Year 3

The goal of this CIRM early translational grant is to develop a model for “Parkinson’s disease (PD) in a culture dish” using patient-specific induced pluripotent stem cell lines (iPS). The underlying idea is to utilize these lines as an experimental pre-clinical model to study disease mechanisms unique to PD that could lay the foundation for drug discovery.

Over the last year, we have expanded our patient skin cell bank to 61 cell lines and the iPS cell bank to 51 well-characterized pluripotent stem cell lines from PD patients and healthy controls individuals. We have improved current protocols of neuronal differentiation from patient-derived iPS lines into dopamine producing neurons and can show consistency and reproducibility of making midbrain dopamine expressing nerve cells. This has been now published in Mak et al. 2012. Furthermore, we also develop new protocols to also derive other neuronal subtypes and glia, which are the support cells in the brain, to build co-culture systems. These co-cultures might represent closer the physiological conditions in the brain.

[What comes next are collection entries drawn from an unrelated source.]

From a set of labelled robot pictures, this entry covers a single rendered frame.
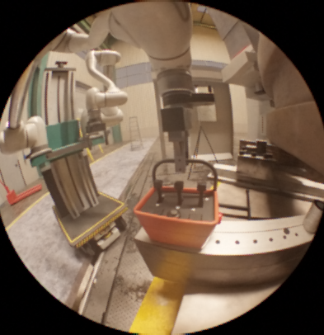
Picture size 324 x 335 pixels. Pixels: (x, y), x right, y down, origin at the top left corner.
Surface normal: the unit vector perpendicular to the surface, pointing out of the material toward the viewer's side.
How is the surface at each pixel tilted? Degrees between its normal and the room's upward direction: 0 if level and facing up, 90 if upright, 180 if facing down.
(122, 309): 0
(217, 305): 0
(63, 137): 90
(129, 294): 0
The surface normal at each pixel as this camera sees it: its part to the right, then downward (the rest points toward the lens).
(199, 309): -0.11, -0.94
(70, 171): 0.85, 0.08

In our first publication (Nguyen et al. 2011), we describe for the first time differences in iPS-derived neurons from a PD patient with a common causative mutation in the LRRK2 gene. These patient cells are more susceptible for cellular toxins leading ultimately to more cell degeneration and cell death. In a second publication Byers et al. 2011, we describe similar findings for a different mutation in the alpha-synuclein gene where the normal protein is overexpressed due to a triplication of the gene locus.

We are also investigating a common disease mechanism implicated in PD, which is mitochondrial dysfunction. In skin cells of a patient we were able to find profound deficits of mitochondrial function compared to control lines and we are now in the process of confirming these results in neural precursors and mature dopamine neurons.
We are expanding the assay development to other disease-related mechanisms such as deficits in outgrowth of neuronal projections and protein aggregation.

Overall, through this program we have developed an invaluable resource of patient-derived cell lines that will be crucial for understanding disease mechanisms and drug discovery. We also showed proof that these cell lines can indeed recapitulates important aspects of disease and are therefore valuable assets as research tools.